Monitoring and validation

A TLS configuration that passes a review on Tuesday can drift by Friday: a library update changes defaults, a new certificate is deployed with a shorter chain, a wildcard certificate expires without automated renewal. The configuration is not a one-time decision; it is a state that requires continuous verification.

testssl.sh

testssl.sh is the most complete open-source tool for auditing a TLS endpoint. It tests protocol versions, cipher suite support, known vulnerabilities (POODLE, BEAST, CRIME, ROBOT, and others), certificate chain completeness, HSTS, OCSP stapling, and forward secrecy; findings are reported with severity levels.

A useful invocation for automated auditing:

testssl.sh \
  --severity HIGH \
  --warnings batch \
  --color 0 \
  --logfile /var/log/tls-audit/$(date +%F)-result.txt \
  example.com:443

--severity HIGH reports only findings rated HIGH or above (reducing noise while surfacing actionable issues). --warnings batch suppresses interactive prompts. --color 0 disables ANSI colour codes for log file readability. The logfile path includes the date for tracking changes over time.

Running testssl.sh as part of a deployment pipeline, after certificate rotation or configuration changes, catches regressions before they reach production.

SSL Labs API

Qualys SSL Labs provides an independent assessment of TLS configuration and assigns a grade. The API allows automated querying without the browser interface:

# Start analysis (use startNew=on to force a fresh assessment)
curl "https://api.ssllabs.com/api/v3/analyze?host=example.com&startNew=on" > /dev/null

# Poll until status is READY (typically 60–90 seconds)
while true; do
  STATUS=$(curl -s "https://api.ssllabs.com/api/v3/analyze?host=example.com" \
    | jq -r '.status')
  [ "$STATUS" = "READY" ] && break
  sleep 10
done

# Extract grade
curl -s "https://api.ssllabs.com/api/v3/analyze?host=example.com" \
  | jq -r '.endpoints[0].grade'

A CI check that fails when the grade drops below A catches configuration changes that weaken the TLS posture before they persist.

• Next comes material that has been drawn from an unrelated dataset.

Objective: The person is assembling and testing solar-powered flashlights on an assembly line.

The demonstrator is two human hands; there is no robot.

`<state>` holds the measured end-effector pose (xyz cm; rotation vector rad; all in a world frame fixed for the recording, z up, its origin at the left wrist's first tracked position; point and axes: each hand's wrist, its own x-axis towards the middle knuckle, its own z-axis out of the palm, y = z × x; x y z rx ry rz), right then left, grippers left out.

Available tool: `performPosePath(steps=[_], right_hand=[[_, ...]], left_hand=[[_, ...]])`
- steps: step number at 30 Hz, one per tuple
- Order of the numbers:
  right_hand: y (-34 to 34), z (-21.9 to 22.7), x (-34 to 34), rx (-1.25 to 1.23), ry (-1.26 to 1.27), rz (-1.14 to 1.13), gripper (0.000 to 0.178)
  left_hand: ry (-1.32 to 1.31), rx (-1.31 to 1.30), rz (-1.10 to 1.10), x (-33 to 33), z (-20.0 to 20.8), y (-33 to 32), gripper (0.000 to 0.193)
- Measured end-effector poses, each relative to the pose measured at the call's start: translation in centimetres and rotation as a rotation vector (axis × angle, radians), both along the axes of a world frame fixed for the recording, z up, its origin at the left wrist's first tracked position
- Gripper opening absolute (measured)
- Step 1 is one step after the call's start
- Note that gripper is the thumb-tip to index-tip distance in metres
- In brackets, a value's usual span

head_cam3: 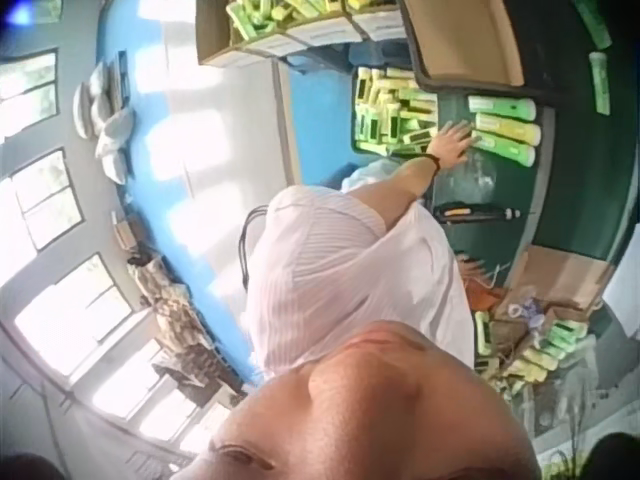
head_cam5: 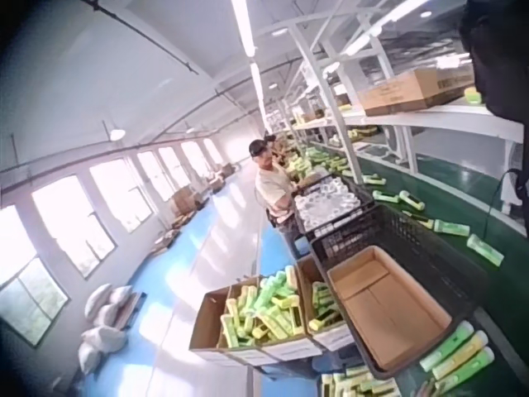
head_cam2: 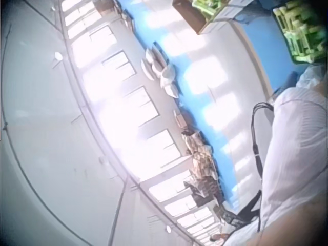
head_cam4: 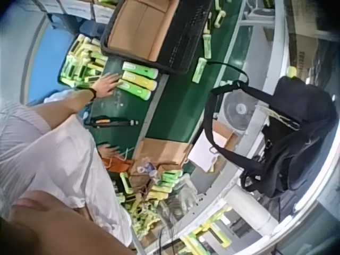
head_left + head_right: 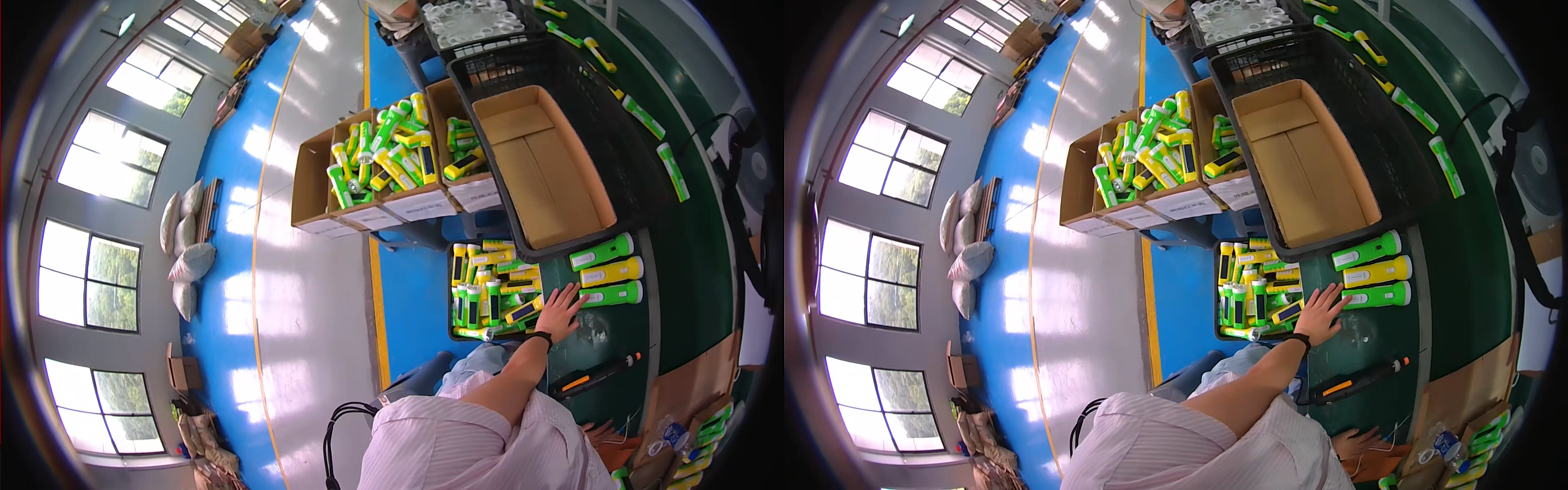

Certificate expiry monitoring

An expired certificate is an unscheduled outage. Automated renewal (ACME via certbot or acme.sh) removes the primary risk, but monitoring expiry independently catches certificates that fall outside the automation scope: certificates managed by a CDN, certificates for internal services, or certificates renewed manually.

Prometheus with x509-certificate-exporter scrapes expiry dates from certificate files on disk and from live TLS endpoints, exposing them as metrics. An alert rule fires when expiry is within 30 days:

alert: CertificateExpiringSoon
expr: x509_cert_expiry - time() < 86400 * 30
for: 1h
labels:
  severity: warning
annotations:
  summary: "Certificate expires in less than 30 days"

A simpler approach for smaller deployments:

# Check expiry of a live endpoint
openssl s_client -connect example.com:443 -servername example.com \
  </dev/null 2>/dev/null \
  | openssl x509 -noout -enddate

Wrapping this in a cron job that alerts when the date is within 14 days provides a backup for anything not covered by the primary automation.

CT log monitoring

Certificate Transparency logs record every certificate issued by publicly trusted CAs. Monitoring CT logs for new certificates on owned domains detects unauthorised issuance: a shadow certificate that an attacker persuaded a CA to issue will appear in the logs within hours of issuance.

The crt.sh API returns all known certificates for a domain pattern:

curl -s "https://crt.sh/?q=%.example.com&output=json" \
  | jq -r '.[].name_value' \
  | sort -u

Running this regularly and diffing against the known certificate inventory surfaces unexpected entries. Tools like Certspotter automate continuous monitoring and deliver alerts when new certificates appear.

SIEM events worth alerting on

TLS handshake failures carry alert codes that are informative when aggregated. Events worth surfacing:

  • unknown_ca (alert code 48): the client rejected the server certificate because the CA is not trusted. In a production environment receiving legitimate traffic, this is rare. A spike suggests a certificate deployment error or a misconfigured client, but also warrants checking whether a certificate was replaced with one from an unexpected CA.

  • certificate_expired (alert code 45): the client rejected an expired certificate. In an automated renewal environment, this count is zero; any occurrence warrants investigation.

  • Protocol version below the configured minimum: if TLS 1.0 and 1.1 are disabled but connections using those versions appear in logs, something in the network path is rewriting the negotiation. In a correctly configured deployment, this count is zero.

  • Cipher suites not in the configured list appearing in negotiated connections: similarly, unexpected cipher suite use can indicate a load balancer or proxy with a different TLS configuration intercepting traffic.